Исследователя всегда обуревают противоречивые чувства. А тем более, когда он идет по лезвию бритвы: направо — живое, налево — неживое царство природы…
— Если бы я оказался случайным слушателем вашей лекции, я решил бы, что здесь сидят философы, а не бионики, — съязвил Альберт. — Только, простите, не понимаю, зачем напускать столько тумана на совершенно ясное дело. Чтобы оправдаться перед судом своей совести?

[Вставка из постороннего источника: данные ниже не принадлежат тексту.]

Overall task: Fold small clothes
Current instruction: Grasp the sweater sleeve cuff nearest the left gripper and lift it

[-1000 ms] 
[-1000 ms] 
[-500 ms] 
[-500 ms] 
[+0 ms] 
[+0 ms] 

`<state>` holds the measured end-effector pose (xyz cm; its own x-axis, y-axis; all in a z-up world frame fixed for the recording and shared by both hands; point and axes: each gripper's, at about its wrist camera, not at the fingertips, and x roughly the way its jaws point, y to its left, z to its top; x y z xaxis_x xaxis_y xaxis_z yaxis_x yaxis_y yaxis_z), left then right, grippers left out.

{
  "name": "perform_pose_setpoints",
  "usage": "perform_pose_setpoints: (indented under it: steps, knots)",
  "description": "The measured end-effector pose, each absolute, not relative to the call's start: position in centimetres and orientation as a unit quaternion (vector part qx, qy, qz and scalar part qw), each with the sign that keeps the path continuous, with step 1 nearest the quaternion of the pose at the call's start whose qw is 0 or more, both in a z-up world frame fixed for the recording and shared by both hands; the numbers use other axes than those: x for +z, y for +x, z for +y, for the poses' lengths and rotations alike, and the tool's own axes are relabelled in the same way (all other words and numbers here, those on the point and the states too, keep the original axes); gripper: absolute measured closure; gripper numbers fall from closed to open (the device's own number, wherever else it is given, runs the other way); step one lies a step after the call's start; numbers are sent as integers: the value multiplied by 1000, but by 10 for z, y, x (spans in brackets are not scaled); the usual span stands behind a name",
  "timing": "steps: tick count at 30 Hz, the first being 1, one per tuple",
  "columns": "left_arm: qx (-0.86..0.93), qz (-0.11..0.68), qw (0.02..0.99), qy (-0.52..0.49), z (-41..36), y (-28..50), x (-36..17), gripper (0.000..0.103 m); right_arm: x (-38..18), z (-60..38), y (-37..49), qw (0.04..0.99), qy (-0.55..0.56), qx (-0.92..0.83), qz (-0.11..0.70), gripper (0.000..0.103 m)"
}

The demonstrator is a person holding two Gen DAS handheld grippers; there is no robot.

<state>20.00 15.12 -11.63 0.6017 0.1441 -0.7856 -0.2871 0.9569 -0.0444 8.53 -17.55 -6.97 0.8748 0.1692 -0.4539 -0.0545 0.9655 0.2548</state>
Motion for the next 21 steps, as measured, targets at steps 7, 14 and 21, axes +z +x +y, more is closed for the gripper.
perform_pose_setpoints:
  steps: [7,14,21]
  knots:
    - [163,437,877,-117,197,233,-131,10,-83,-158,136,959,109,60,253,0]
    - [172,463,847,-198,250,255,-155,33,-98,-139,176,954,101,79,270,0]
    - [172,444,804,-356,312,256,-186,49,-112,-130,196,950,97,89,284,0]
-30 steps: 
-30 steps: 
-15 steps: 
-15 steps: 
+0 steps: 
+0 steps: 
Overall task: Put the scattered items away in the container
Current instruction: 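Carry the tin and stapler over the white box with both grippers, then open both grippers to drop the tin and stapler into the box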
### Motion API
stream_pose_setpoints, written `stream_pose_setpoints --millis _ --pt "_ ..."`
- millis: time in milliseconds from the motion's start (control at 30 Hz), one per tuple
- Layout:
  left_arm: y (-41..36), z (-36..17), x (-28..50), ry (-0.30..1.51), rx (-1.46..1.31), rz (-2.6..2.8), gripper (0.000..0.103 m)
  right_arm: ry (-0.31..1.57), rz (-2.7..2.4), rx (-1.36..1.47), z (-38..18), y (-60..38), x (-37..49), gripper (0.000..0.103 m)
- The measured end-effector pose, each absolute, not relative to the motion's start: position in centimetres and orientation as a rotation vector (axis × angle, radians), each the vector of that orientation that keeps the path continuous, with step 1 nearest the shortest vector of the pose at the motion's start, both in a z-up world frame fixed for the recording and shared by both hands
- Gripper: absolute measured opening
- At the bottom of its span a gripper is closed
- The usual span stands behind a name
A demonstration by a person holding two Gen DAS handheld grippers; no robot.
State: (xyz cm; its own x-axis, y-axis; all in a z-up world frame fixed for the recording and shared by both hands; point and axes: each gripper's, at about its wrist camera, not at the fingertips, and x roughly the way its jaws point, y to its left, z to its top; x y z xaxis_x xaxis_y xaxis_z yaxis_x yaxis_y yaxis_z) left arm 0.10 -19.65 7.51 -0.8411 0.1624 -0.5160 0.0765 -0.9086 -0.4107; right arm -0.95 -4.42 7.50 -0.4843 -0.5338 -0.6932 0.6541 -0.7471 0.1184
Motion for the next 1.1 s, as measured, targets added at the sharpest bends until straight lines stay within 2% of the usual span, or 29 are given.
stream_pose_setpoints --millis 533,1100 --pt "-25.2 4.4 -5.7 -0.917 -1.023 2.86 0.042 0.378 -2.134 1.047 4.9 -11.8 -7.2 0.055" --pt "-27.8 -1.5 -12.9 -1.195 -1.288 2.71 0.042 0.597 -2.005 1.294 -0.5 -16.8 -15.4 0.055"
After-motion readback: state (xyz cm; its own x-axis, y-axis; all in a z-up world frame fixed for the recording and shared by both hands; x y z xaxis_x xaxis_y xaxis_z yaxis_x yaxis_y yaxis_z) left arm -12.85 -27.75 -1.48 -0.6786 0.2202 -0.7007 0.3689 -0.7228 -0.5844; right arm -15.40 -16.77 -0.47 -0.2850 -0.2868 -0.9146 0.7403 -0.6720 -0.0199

— Зачем тогда вы работаете с нами? Или живые мозги можно брать у мертвецов? — крикнул Пол, и чувствовалось, что в возбуждение он входил с явным облегчением, ибо лучше сердиться, нежели пребывать в растерянности…
— Согласен. Но вы уверены, что завтра кому-то не потребуется ваш мозг, Пол? Сегодня охотятся за инженером-эргономиком, а завтра решат, что выгоднее иметь дело с нашими управляемыми мозгами, чем с нами, критически мыслящими личностями…
— Перестаньте, Альберт, — устало сказал Притт. Ему стало нехорошо.
Видно, сказывалось напряжение последних дней, неудача на биотроне, а тут еще и эти разговоры. Макс испуганно подал ему стакан холодной содовой. Все приумолкли, заметив меловую бледность на лице своего руководителя и то, как дрожит стакан в его руке.
Отпив несколько глотков, он медленно опустил стакан на поднос, задумчиво покрутил его в пальцах, глубоко вздохнул и сказал:
— Зачем нам ссориться? Мы — люди науки. Разве не вольны мы бросить немедленно это дело, если считаем его противным своей совести?.. Альберт в чем-то прав. И я, пожалуй, понимаю его. Он молод, и моральная ноша ему кажется тяжелее всех. Вот он и стонет… Да, согласен, нашими трудами могут по-своему воспользоваться боссы. Только не надо так пугаться. Вспомните, разве не всегда так было? Величайшие открытия человеческого ума пытались в первую очередь использовать против человека. Но всегда разум побеждал. И я верю: разум снова возобладает над корыстью…
Мало-помалу с лица его сходила бледность, речь оживлялась тем вдохновением, какое присуще любому подвижнику науки. Притт относился к таким людям, у которых отними любимое дело — и завтра человека не станет. Говорил он спокойно, но за этим спокойствием угадывалась страстность борца, отстаивающего свое кровное. Оттого, может, и появилась в его речи некоторая высокопарность — сестра пафоса.
— Мы стоим на пороге великого открытия. Оно указывает путь к бессмертию человека, дает ему еще одно огромное преимущество в извечной борьбе с природой, в познании бесконечной материи…
Этому вдохновению и Альберт внимал послушно. Искренность пафоса большого ученого, возвышенность его мечты заворожили молодого бунтаря не меньше, чем его коллег.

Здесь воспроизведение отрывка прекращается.